I'm Yamada, also part of the Platform Group’s Operation Tool Management Team, where I focus on developing in-house tools.

At KINTO Technologies, we utilize Amazon ECS + Fargate as our application platform. For CI/CD, we use GitHub Actions. In AWS ECS’s Blue/Green deployment system, the "CODE_DEPLOY" option is primarily used for the DeploymentController, and we believe there are few real-world examples where "EXTERNAL" (third-party control) is implemented. At the CI/CD Conference 2023 hosted by CloudNative Days, we also encountered an example of migrating from ECS to Kubernetes specifically to enable Blue/Green deployments. (Chiisaku Hajimeru Blue/Green Deployment (Blue/Green Deployment That Starts Small).)

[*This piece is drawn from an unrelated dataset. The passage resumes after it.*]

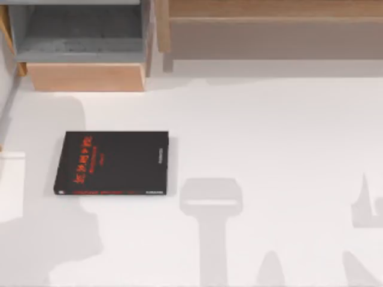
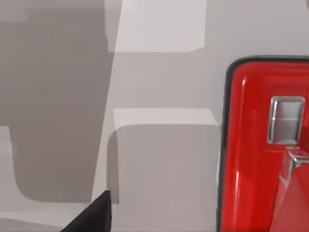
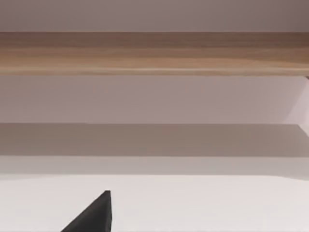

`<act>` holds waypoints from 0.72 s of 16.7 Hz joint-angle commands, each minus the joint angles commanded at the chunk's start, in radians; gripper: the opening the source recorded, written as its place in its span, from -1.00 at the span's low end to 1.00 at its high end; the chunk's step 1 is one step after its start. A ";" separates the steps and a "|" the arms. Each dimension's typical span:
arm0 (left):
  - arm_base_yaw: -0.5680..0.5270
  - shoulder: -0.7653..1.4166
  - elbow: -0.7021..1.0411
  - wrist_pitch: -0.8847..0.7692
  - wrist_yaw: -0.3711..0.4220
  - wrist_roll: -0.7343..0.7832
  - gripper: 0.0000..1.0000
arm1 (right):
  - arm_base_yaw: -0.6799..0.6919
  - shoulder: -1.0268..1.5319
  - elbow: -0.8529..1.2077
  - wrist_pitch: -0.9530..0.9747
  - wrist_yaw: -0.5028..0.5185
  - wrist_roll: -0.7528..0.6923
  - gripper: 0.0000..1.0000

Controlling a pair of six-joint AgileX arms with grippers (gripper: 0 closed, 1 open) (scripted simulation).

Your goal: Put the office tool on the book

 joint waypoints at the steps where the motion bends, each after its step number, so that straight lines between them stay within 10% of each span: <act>1: 0.000 0.000 0.000 0.000 0.000 0.000 1.00 | 0.000 0.000 0.000 0.000 0.000 0.000 1.00; 12: 0.000 0.000 0.000 0.000 0.000 0.000 -0.66 | 0.000 0.000 0.000 0.000 0.000 0.000 1.00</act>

However, we wondered if it might be possible to perform Blue/Green deployments in ECS without the limitations of CodeDeploy's conditions. We also considered that offering multiple deployment methods could benefit the departments developing applications. With that in mind, we began preparations to explore these options. Indeed, despite CODE_DEPLOY being the more common setting and limited documentation available on using EXTERNAL for this purpose, we successfully implemented a system that supports it for the application teams.
We'll share this as a real-world example of implementing Blue/Green deployment using external pipeline tools with ECS (Fargate).

Background

Issues

  • Relying solely on ECS rolling updates may not fully meet the requirements for future releases.
  • It’s essential to offer a variety of deployment methods and deploy applications in a way that aligns with their specific characteristics.

Solution method

As a first step, we decided to introduce Blue/Green deployment on ECS. Canary releases may present challenges in the future, but since we successfully implemented Blue/Green deployment in this form, we anticipate being able to adapt it to support configurations like setting the influx rate and other parameters via the CLI.

Design

Checking with CODE_DEPLOY

If you search for “ECS Blue/Green deployment,” you will find a wide variety of things. However, simply leaving it at that isn’t ideal, so we’d like to provide a summary of the key points and overall setup
CODE_DEPLOY diagram

This is the configuration. You configure various settings in CodeDeploy, create a new task associated with the task definition, and adjust the influx rate according to the deployment settings.
You can either switch over all at once, test a portion initially, or gradually increase the deployment—depending on your needs.

Specifications we initially thought might be unattainable

When we reviewed the environment and operation under CodeDeploy, certain aspects raised concerns for us. It could all come down to specific settings, so if you have any insights, please feel free to share.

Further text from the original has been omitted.